How to complete this task: Look through the material below. Copy each line that contains the string "Provide".
START Records for this task
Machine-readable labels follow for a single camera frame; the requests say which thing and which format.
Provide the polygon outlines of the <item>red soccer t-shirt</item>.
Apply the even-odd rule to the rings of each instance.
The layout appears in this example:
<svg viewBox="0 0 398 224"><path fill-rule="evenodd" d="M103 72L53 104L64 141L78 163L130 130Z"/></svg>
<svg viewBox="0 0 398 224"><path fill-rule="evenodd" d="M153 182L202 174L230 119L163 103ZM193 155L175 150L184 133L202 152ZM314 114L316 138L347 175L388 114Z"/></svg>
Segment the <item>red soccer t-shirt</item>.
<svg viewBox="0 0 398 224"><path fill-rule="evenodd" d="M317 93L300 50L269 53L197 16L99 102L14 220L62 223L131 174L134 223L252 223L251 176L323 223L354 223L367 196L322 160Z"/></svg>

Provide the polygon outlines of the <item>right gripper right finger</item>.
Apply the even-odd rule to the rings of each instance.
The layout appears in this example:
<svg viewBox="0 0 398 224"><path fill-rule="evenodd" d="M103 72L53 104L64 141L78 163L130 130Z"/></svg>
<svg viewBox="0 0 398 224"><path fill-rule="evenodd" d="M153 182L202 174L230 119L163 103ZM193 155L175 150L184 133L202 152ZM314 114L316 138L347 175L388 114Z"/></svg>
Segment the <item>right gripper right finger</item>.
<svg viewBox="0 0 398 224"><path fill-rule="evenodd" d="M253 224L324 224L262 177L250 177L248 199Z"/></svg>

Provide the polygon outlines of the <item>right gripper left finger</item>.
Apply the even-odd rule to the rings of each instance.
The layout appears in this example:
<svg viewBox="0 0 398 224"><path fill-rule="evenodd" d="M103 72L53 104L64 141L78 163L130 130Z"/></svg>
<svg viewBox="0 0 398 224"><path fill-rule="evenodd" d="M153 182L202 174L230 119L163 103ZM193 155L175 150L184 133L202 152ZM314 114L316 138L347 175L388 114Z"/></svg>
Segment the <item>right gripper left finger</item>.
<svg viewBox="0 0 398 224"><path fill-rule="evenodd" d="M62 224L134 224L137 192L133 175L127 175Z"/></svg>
END Records for this task
Response box:
Provide the polygon outlines of the <item>red soccer t-shirt</item>.
Provide the polygon outlines of the <item>right gripper right finger</item>.
Provide the polygon outlines of the <item>right gripper left finger</item>.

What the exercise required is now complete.